Cuentan las crónicas de esa época, que esa
temporada era conocida como Meyibó, la
mejor del año que era cuando cosechaban las pitahayas dulces. Y la siguiente,
conocida como Ammadí-appí, en la que
lo hacían con la pitahaya agria. Y como los indios vivían como quien dice al
día, no se movían de un lugar hasta que no se acababan los frutos. Comían hasta
hartarse como pensando “por ni no te vuelvo a ver”
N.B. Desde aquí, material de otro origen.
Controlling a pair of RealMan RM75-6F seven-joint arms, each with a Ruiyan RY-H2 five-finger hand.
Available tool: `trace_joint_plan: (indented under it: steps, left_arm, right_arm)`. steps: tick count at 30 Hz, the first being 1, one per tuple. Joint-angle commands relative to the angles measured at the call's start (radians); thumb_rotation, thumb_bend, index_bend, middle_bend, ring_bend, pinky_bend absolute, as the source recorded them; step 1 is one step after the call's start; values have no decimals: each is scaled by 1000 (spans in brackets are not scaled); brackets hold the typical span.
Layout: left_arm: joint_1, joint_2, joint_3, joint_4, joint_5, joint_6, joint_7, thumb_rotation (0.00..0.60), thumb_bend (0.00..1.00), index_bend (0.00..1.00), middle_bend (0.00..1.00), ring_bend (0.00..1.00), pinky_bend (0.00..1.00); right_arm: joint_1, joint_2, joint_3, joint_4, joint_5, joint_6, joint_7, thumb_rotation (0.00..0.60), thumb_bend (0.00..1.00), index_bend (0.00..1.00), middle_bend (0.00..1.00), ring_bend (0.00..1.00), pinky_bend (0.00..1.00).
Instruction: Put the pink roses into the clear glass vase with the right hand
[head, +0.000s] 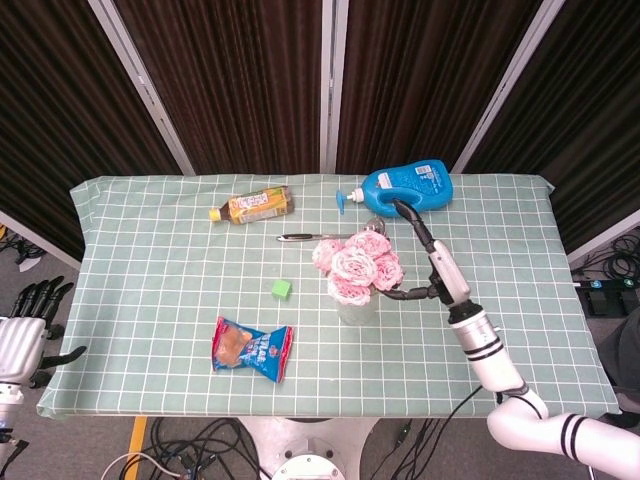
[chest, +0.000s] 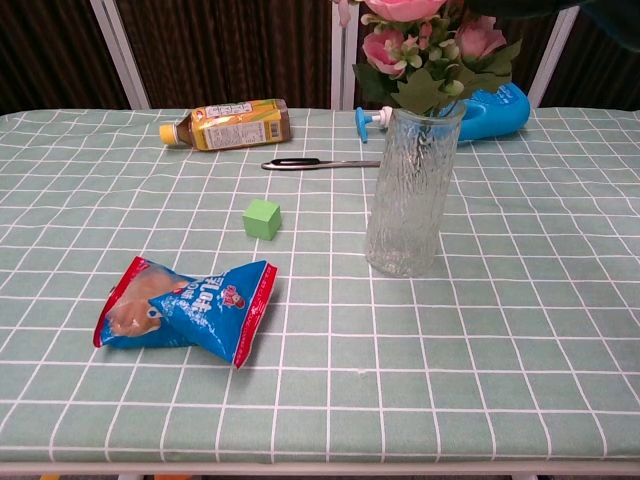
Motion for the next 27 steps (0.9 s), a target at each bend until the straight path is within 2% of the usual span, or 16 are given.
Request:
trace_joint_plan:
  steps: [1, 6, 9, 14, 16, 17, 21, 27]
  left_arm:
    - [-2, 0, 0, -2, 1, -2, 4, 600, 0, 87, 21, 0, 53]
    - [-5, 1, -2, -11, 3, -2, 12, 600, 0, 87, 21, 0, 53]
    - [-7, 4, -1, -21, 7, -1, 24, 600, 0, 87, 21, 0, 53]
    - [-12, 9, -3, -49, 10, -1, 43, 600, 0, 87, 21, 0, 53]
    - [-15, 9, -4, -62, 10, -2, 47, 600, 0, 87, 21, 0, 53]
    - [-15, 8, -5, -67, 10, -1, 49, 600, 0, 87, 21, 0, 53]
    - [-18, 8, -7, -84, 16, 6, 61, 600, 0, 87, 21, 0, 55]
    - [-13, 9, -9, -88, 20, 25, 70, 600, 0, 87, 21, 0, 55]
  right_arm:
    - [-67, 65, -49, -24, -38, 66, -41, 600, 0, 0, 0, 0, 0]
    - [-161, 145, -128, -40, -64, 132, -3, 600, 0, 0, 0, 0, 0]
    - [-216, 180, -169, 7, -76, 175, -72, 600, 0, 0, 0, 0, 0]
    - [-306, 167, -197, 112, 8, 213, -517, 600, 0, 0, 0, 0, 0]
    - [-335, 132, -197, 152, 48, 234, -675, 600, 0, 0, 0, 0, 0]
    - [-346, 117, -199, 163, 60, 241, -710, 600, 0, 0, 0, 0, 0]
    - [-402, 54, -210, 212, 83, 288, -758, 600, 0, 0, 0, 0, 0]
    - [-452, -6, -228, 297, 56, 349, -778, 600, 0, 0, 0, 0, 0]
Cuando llegaron los misioneros jesuitas y
conocieron sus formas de vida, sobre todo de las costumbres para alimentarse,
procuraron conocer el valor nutritivo y desde luego el sabor—de esas frutos y
raíces, intención en la que colaboraron los indios, ya que de continuo eran los
regalos que éstos les ofrecían a los religiosos. Algunos ya los conocían como
las pitahayas y la yuca, pero otros como las ciruelas silvestres y algunas
semillas les eran desconocidas.
Y esa curiosidad por enterarse de la
alimentación indígena dio pauta para una anécdota que el propio protagonista la
confirmó: En una ocasión, el padre Francisco María Píccolo—llegó a California
en 1697, después de una extraordinaria labor en la sierra tarahumara—visitó a
unas familias de indígenas cochimíes en el momento en que distribuían su exigua
pitanza. Cuando lo vieron llegar de inmediato le ofrecieron un cuenco lleno de
atole, mismo que disfrutó a la par que lo hacían sus comensales. Eso sí, le
notó un olorcillo que no pudo identificar.
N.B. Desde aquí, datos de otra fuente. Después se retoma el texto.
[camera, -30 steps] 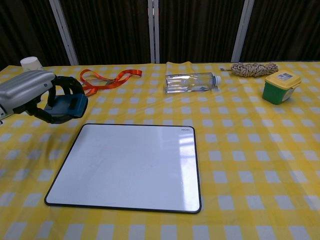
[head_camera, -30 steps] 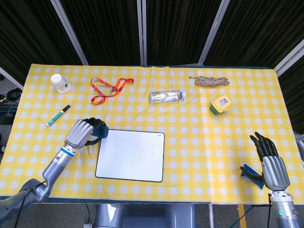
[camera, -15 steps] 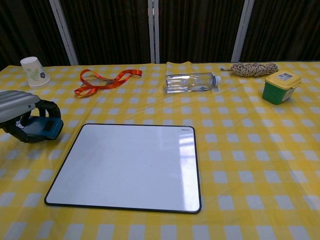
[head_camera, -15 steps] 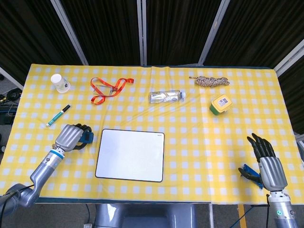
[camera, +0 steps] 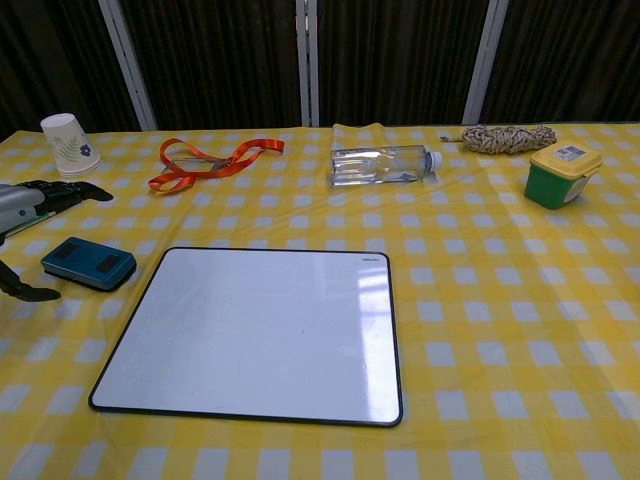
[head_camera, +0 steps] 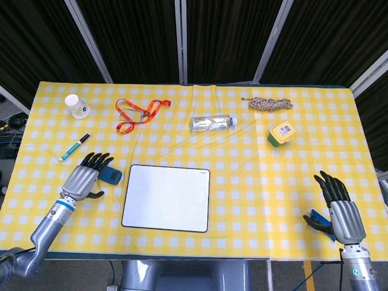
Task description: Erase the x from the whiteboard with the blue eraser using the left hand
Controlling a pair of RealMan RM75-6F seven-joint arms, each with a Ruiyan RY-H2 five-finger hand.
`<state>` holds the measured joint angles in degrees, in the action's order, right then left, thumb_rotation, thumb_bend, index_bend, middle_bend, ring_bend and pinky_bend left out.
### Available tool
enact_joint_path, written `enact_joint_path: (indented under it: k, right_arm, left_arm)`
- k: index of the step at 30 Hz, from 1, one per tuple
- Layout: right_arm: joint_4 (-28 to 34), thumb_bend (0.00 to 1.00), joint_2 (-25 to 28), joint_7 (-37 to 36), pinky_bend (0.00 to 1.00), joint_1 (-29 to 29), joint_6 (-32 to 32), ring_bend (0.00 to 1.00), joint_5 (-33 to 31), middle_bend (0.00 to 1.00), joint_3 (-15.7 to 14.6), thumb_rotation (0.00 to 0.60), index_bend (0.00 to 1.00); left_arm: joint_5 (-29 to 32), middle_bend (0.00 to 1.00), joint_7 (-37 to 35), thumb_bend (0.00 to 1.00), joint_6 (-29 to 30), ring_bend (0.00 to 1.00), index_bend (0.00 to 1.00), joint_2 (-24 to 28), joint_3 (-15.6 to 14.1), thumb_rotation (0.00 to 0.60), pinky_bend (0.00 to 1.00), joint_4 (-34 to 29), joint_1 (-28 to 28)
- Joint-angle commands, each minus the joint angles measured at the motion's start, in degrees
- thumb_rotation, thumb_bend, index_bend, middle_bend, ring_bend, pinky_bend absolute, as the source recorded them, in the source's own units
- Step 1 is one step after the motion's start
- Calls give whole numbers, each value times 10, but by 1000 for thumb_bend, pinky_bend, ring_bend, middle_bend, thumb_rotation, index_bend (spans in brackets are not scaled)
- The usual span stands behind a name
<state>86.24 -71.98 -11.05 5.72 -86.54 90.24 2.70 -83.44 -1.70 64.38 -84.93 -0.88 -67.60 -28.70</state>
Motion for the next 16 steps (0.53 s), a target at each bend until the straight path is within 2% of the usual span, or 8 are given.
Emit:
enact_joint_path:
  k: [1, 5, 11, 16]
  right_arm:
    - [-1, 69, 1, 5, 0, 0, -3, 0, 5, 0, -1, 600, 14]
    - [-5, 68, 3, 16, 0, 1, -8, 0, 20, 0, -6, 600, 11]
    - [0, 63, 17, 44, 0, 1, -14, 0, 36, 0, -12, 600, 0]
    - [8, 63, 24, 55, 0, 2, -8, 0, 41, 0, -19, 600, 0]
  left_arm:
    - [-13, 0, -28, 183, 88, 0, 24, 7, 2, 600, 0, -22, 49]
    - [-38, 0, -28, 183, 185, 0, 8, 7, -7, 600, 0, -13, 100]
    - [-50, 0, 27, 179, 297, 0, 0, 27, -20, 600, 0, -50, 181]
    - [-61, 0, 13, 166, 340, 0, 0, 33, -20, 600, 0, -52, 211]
Cuando se lo terminó preguntó de que estaba
hecha le bebida, por lo que una de las mujeres le explicó que la hacían de
pinole, producto de las semillas trituradas de las pitahayas, a la par que le
mostraba una batea rebosante de ese preparado.
Pensamos que debió haberle gustado y que llevó un poco para la misión de
Santa Rosalía de Mulegé, lugar donde estaba asignado. En el camino de regreso
debió haber pensado: ¡Qué ingeniosos son estos indios!
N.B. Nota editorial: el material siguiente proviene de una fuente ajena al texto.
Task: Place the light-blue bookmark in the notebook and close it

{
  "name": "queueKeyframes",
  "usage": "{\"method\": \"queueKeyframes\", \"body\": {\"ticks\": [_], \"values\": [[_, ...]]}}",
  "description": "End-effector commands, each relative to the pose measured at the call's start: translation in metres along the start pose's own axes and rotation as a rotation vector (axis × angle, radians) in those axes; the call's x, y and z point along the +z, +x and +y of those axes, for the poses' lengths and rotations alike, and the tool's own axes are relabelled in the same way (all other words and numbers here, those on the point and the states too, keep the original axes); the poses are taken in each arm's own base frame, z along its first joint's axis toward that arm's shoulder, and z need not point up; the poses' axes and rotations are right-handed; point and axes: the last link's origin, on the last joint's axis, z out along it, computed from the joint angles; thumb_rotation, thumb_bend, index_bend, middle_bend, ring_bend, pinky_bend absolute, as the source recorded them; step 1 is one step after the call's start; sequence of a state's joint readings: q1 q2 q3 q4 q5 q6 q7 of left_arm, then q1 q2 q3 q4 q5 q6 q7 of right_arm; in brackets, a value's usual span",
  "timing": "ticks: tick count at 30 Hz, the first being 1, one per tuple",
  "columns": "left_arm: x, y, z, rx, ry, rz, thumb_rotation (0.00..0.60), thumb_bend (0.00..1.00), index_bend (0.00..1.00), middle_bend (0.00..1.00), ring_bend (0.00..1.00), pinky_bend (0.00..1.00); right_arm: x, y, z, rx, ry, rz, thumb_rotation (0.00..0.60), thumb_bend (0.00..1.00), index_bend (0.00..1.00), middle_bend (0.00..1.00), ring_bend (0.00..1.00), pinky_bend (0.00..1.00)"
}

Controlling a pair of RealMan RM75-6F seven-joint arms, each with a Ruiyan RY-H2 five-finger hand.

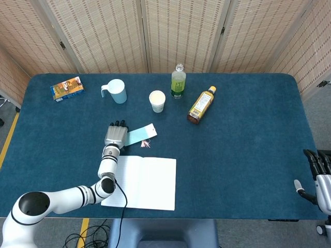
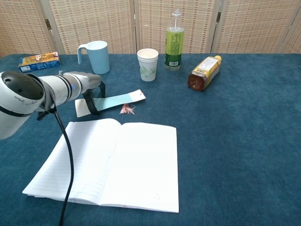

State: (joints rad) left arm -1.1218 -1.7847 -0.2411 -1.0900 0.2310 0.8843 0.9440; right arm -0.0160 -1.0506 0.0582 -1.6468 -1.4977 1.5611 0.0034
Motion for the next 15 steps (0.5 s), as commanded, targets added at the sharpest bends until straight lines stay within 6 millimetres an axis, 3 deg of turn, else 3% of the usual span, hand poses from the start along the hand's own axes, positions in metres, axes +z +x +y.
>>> {"method": "queueKeyframes", "body": {"ticks": [1, 15], "values": [[0.0, -0.001, 0.0, 0.001, -0.006, 0.006, 0.6, 0.27, 0.35, 0.09, 0.1, 0.17, 0.0, 0.0, 0.0, 0.001, -0.001, 0.0, 0.6, 0.28, 0.0, 0.1, 0.05, 0.11], [-0.008, 0.015, -0.006, 0.026, -0.113, 0.07, 0.6, 0.27, 0.35, 0.09, 0.1, 0.17, 0.005, 0.0, -0.003, 0.0, 0.018, -0.001, 0.6, 0.28, 0.0, 0.1, 0.05, 0.11]]}}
No se sabe si repartió el pinole a sus
neófitos, o lo guardó para su consumo
particular. Ni tampoco si llevado del buen sabor del atole, volvió a visitar a
las familias en busca de ese apetitoso alimento. Y así hubieran quedado las
cosas, si no es que otro misionero diera a conocer el origen del mentado
pinole.
Resulta que los indígenas previendo la época
del año en que se les dificultaba encontrar sustento en la naturaleza,
procuraban guardar los frutos y las carnes de diferentes formas. Pero aún así, cuando
la hambruna hacía presa de ellos, era entonces cuando tenían que recurrir a los
últimos extremos de la sobrevivencia. Y era entonces cuando aprovechaban las
semillas de las pitahayas.
El procedimiento era sencillo: Pasados
algunos meses, regresaban a los lugares donde se habían alimentado con estas
frutas y donde también habían hecho sus necesidades fisiológicas. Con unos
varejones golpeaban los excrementos para ese entonces ya resecos, hasta separar
las semillas. Con cuidado las recogían y las ponían a tatemar para después
convertirlas en pinole utilizando sus metates. Y ya sea comiéndolo en seco o en
atole les servía para “irla pasando”.
Cuando llegó a oídos del padre Píccolo el
origen del atole que tanto le gustó, comprendió a que se debía el olor que desprendía el pinole. Y resignado, lo único
que acertó a decir fue: ¡Siquiera las hubieran lavado!, refiriéndose a las semillas.
Aún así, siguió compartiendo las vicisitudes de los indios hasta 1729, fecha en
que murió en la misión de Loreto, Conchó, a la edad de 79 años.